# Problem to work on
Starting at the line that holds "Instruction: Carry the", set down each line through the end of the listing, exactly as written and with nothing added.

# Data below

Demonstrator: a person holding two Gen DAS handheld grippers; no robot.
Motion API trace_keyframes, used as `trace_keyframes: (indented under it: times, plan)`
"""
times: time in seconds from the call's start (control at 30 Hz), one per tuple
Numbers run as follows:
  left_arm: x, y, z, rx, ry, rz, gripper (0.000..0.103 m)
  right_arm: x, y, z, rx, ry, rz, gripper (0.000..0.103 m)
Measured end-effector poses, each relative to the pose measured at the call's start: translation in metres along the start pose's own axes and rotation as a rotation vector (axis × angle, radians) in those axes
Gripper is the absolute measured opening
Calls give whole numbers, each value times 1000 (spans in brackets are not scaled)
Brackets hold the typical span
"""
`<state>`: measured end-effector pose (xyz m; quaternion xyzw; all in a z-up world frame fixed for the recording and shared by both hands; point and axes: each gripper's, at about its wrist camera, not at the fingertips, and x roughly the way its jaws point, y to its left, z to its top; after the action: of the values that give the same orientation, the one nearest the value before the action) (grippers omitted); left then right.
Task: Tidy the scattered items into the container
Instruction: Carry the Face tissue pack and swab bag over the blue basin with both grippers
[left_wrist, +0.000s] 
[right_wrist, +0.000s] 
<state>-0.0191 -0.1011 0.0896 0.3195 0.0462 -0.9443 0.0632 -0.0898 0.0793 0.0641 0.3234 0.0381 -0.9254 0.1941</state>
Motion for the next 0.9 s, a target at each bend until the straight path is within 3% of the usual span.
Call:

# Task response
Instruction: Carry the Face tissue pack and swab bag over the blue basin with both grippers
[left_wrist, +0.000s] 
[right_wrist, +0.000s] 
<state>-0.0191 -0.1011 0.0896 0.3195 0.0462 -0.9443 0.0632 -0.0898 0.0793 0.0641 0.3234 0.0381 -0.9254 0.1941</state>
Motion for the next 0.9 s, a target at each bend until the straight path is within 3% of the usual span.
Call:

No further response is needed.